Bearish Close

It may not mean a whole lot, but volume was once again very anemic for the day. But it did pick up pace towards the close and it was to the downside. I won't read too much into this as it wasn't particularly remarkable, but it is possible that some follow-through selling interest may be coming. Tomorrow is the last trading day of the quarter and we are not seeing a lot of window dressing being applied. It would seem yesterday's buying spree was a response to last weeks selling pressure along with some M&A activity, but the fact that we did not follow through in the closing days of the quarter may be telling us something.

If more weakness is to follow I still don't see it lasting too long or going too deep. But I'd love to see another 3-5% decline before the next SS buy signal and then have time to get in front of it. But I'm not so sure we'll get that much selling and the bullish reversals have been quick and steep making it tough to react in time to take advantage of lower prices.

But I'm really only musing about the short term future of the market. In the end it's a simple matter of following the signal and hoping for the best. My decision making is quite easy in this regard.

The Seven Sentinels remained on a sell today as noted in the charts.
$NAMO.jpg
NAMO, NYMO, and NYHL are all still flashing sell signals, while NAHL in now on a buy. The three sell signals here could easily flip to buys with moderate buying pressure at this point.
$TRIN.jpg
TRIN and TRINQ both remain on a buy today, while BPCOMPQ remains on sell.

So we still have 3 buy signals and 4 sell signals leaving the system on a sell.
Allocation by fund ~ 2009 Chart 1.jpg
In this chart we can see our top 25% performers continue to hold tight to their bullish allocation, with the I fund moving a little bit higher.
Total Cash-Stock Exp ~ 2009 Chart 1.jpg
Overall, cash levels dipped, while equity holdings rose.

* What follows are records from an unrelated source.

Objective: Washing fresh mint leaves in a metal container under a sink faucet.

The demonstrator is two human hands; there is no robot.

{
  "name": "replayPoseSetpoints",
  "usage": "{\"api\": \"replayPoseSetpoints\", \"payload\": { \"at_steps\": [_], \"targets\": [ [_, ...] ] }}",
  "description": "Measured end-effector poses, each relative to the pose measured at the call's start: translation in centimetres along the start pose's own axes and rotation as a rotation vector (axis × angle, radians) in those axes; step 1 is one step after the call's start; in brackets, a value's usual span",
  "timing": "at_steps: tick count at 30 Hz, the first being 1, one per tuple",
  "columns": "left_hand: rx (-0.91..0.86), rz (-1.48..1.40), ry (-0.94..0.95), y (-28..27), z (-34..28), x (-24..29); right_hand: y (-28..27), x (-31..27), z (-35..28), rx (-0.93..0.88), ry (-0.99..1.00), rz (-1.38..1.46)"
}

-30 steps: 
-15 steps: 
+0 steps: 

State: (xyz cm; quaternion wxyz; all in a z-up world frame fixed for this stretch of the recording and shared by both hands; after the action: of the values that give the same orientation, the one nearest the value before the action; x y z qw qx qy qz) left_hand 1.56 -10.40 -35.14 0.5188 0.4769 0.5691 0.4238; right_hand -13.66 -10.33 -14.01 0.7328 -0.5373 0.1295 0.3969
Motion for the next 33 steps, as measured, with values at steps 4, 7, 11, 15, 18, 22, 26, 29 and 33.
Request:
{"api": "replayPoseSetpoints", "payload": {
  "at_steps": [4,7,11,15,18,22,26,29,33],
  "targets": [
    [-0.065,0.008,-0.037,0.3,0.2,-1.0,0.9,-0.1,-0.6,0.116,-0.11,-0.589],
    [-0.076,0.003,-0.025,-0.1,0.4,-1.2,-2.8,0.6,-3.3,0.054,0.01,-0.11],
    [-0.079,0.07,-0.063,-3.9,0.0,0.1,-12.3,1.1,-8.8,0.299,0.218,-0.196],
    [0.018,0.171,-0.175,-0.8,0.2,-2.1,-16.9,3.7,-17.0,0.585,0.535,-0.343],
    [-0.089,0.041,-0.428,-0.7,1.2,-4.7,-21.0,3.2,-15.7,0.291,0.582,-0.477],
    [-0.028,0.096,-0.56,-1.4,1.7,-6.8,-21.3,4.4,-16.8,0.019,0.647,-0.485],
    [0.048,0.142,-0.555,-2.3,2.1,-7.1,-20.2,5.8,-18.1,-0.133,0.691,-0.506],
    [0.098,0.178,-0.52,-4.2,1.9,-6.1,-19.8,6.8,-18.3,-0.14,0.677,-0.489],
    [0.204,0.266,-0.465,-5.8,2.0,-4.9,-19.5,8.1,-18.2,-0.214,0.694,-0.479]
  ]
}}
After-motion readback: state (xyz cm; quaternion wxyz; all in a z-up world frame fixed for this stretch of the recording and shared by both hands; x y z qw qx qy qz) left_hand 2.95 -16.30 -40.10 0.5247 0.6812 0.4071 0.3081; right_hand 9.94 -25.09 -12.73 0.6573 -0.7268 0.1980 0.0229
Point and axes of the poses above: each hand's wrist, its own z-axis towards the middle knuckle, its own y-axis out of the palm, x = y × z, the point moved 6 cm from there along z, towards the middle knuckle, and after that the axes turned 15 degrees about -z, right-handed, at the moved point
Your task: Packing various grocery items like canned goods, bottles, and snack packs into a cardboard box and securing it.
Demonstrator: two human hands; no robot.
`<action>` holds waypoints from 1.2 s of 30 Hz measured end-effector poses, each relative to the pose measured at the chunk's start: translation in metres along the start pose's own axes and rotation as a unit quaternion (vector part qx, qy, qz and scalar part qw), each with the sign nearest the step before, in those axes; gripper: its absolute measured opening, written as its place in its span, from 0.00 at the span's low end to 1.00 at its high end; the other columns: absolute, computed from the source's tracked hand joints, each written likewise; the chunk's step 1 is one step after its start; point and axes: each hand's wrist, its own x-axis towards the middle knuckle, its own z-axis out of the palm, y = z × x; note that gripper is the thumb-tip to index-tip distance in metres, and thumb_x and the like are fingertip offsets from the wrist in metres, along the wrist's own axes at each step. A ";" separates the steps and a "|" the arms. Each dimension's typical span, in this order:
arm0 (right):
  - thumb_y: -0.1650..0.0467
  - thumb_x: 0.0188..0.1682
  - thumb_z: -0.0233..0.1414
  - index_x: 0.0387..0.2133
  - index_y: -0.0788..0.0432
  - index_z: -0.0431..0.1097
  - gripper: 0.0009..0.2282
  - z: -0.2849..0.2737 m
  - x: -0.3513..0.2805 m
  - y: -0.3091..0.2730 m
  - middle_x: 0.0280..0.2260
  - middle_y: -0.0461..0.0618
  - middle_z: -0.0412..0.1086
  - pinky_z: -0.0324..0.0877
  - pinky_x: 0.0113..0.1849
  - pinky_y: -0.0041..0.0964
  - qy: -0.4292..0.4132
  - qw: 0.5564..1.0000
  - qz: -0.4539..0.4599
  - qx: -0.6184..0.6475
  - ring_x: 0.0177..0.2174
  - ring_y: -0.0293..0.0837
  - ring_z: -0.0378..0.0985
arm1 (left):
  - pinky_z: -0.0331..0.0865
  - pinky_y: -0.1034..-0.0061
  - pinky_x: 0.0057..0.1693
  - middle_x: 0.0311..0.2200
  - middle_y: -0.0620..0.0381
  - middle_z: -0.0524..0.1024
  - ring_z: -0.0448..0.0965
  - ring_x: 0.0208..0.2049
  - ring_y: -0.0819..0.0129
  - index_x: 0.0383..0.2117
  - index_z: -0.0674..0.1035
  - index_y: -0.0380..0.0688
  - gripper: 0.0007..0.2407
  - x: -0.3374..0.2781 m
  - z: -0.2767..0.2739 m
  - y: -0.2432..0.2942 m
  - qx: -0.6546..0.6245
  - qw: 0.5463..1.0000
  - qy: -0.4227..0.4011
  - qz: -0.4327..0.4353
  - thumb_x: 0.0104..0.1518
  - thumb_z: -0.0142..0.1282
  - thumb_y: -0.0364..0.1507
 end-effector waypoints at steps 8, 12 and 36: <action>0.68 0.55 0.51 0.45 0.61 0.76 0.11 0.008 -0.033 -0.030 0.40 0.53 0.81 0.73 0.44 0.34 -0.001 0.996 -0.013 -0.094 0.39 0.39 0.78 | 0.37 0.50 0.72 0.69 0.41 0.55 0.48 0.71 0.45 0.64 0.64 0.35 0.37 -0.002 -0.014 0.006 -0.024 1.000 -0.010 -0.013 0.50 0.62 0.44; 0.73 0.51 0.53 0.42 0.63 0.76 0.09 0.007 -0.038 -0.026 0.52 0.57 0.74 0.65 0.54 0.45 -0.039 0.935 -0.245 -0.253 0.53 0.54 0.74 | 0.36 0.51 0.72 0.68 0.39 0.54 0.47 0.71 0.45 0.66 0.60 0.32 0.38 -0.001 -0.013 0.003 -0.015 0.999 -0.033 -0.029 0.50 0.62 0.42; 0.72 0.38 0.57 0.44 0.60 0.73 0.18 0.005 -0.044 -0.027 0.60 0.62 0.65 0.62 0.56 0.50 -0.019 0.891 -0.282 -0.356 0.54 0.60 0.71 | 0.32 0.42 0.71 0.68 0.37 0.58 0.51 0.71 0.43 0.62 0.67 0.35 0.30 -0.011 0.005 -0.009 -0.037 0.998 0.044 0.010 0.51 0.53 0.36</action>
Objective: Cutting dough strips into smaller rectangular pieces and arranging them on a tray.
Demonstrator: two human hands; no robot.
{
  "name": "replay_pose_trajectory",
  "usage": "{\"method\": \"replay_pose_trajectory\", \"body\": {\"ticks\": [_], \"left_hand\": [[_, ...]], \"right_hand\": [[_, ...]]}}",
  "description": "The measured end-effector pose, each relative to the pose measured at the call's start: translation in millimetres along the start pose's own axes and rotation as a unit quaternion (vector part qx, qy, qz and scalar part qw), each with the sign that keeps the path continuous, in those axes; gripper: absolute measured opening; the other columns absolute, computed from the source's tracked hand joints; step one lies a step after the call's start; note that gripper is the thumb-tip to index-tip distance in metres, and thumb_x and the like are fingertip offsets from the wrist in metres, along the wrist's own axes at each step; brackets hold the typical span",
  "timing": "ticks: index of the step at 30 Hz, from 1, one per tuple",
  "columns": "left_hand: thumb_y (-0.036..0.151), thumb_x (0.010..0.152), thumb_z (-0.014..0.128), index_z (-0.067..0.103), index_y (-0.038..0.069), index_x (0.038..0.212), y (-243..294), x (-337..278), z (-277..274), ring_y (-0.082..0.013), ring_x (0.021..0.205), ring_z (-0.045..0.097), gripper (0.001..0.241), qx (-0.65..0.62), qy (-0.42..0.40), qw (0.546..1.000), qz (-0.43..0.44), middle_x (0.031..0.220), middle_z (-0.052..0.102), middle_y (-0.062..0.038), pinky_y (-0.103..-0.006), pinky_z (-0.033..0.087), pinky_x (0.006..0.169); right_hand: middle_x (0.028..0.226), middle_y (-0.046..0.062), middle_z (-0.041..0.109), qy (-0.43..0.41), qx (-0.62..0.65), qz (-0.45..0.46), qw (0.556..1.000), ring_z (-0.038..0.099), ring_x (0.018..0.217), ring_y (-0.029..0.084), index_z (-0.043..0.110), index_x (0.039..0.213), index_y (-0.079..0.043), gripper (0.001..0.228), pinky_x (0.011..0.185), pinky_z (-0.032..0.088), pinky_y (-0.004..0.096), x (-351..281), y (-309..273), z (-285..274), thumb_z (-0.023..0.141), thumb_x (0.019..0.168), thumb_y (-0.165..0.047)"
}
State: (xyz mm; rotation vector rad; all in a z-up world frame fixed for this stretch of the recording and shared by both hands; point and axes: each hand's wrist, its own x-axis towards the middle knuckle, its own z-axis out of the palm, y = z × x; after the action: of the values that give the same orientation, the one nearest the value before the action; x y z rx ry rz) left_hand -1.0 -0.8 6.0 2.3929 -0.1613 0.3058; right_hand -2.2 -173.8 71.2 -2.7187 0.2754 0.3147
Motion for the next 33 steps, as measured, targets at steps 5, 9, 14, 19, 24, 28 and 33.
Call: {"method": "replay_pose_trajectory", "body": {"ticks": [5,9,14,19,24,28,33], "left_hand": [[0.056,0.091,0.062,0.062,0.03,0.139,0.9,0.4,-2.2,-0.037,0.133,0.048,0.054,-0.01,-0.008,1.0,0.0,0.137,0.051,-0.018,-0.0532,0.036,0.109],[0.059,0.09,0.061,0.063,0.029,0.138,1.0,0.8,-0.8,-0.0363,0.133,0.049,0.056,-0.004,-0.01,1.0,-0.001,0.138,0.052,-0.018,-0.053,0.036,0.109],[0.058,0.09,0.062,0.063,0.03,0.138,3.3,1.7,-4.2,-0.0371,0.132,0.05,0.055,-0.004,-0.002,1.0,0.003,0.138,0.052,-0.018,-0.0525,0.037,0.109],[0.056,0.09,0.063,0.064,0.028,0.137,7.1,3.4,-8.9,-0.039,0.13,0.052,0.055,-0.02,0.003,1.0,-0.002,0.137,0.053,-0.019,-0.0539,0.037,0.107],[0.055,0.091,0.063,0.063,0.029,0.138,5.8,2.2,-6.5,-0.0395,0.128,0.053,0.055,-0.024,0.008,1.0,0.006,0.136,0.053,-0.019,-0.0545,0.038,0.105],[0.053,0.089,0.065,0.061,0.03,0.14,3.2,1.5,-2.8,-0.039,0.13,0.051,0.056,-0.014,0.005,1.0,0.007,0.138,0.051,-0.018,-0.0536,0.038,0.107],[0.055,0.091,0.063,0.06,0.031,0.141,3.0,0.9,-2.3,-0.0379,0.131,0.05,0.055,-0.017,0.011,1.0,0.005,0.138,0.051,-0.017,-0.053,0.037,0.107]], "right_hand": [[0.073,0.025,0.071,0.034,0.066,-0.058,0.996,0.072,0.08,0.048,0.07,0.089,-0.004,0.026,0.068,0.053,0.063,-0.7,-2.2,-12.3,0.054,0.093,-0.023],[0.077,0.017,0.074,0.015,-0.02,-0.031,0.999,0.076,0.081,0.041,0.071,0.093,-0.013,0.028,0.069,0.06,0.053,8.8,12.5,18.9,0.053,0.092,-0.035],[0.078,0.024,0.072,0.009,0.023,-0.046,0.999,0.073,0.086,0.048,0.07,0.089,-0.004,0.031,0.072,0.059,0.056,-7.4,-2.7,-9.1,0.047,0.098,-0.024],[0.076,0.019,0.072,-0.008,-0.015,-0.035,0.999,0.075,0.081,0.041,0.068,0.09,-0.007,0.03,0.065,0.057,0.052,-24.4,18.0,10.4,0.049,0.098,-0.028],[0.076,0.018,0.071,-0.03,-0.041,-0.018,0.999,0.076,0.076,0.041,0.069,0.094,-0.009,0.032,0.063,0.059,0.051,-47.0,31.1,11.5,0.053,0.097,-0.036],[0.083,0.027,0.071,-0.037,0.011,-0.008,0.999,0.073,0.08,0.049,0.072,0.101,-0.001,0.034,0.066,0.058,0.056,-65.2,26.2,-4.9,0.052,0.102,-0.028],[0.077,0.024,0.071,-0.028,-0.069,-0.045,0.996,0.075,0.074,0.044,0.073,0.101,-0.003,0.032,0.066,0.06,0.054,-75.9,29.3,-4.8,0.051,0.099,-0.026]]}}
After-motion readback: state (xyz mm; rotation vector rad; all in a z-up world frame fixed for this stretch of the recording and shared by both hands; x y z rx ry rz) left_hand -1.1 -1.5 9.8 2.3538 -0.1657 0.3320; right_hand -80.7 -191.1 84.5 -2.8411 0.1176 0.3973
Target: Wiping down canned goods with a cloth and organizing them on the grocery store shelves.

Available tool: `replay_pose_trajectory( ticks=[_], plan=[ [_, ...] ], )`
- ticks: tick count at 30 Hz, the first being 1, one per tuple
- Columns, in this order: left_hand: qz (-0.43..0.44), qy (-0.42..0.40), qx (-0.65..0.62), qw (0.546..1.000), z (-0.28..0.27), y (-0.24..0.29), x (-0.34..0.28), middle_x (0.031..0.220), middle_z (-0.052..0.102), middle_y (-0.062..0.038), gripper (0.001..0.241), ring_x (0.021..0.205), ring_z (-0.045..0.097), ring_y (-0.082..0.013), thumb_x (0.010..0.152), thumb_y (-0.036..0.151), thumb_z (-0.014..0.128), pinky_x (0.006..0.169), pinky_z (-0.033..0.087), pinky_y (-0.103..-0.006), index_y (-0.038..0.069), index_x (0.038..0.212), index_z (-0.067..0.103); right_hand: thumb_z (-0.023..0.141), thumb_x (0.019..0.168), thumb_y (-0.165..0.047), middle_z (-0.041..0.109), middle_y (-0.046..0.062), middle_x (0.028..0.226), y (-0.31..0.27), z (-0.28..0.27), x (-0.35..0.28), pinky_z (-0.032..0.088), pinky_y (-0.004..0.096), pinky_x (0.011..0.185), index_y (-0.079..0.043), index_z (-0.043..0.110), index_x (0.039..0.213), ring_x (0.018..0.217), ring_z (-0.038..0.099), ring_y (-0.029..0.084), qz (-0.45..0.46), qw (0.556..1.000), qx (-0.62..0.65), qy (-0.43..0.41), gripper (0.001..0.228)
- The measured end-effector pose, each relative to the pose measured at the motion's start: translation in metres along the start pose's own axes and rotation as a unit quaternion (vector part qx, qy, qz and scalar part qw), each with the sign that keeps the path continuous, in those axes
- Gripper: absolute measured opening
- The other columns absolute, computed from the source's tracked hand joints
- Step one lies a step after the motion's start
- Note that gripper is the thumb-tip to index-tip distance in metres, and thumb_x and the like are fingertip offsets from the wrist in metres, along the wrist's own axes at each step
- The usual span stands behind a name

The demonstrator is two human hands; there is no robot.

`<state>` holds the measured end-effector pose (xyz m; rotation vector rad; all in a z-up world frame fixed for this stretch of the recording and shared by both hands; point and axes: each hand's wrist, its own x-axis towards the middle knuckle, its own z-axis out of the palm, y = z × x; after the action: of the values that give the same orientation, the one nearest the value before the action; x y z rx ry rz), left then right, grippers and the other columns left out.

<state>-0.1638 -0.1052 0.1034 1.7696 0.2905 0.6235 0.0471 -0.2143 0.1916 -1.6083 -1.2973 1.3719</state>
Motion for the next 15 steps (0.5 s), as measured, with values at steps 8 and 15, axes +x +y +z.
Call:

So I continue to wait for another buy signal, but I'm expecting more weakness prior to that next bullish leg up. But in this market that may not happen. In any event, I'm ready for whatever the market decides to do.
 
CoolHand,

Can we all be measuring volume and other such metrics by bubble numbers? I mean, does it make sense to use a volume measurement from a time period that was obviously a bubble, a sales number from a bubble, etc...

The boomers fed the bubble in their buying years. They are now in entering (from 2005) their time on golden pond.

Should the norm be pre-bubble. Pre-Boomer?
 
Boghie;bt548 said:
CoolHand,

Can we all be measuring volume and other such metrics by bubble numbers? I mean, does it make sense to use a volume measurement from a time period that was obviously a bubble, a sales number from a bubble, etc...

The boomers fed the bubble in their buying years. They are now in entering (from 2005) their time on golden pond.

Should the norm be pre-bubble. Pre-Boomer?

The volume we've seen the last couple of days has been measured in the context of the volume seen for this year only, not previous years.

However on another note, I don't think we can make the assumption that boomers are retiring as they reach retirement age. Not in this economy, and not with the paltry returns on safe investments like cash vehicles. Many are still in the workplace, even if it's in lower wage jobs.

Are they still in the market?
I'm sure many are, but most are not traders and only buy as part of a 401K plan or ROTH.

Volume may be down because many active traders have been forced to quit or curtail their trading due to severe losses. The bears are especially careful now after almost seven months of upward momentum with no meaningful correction.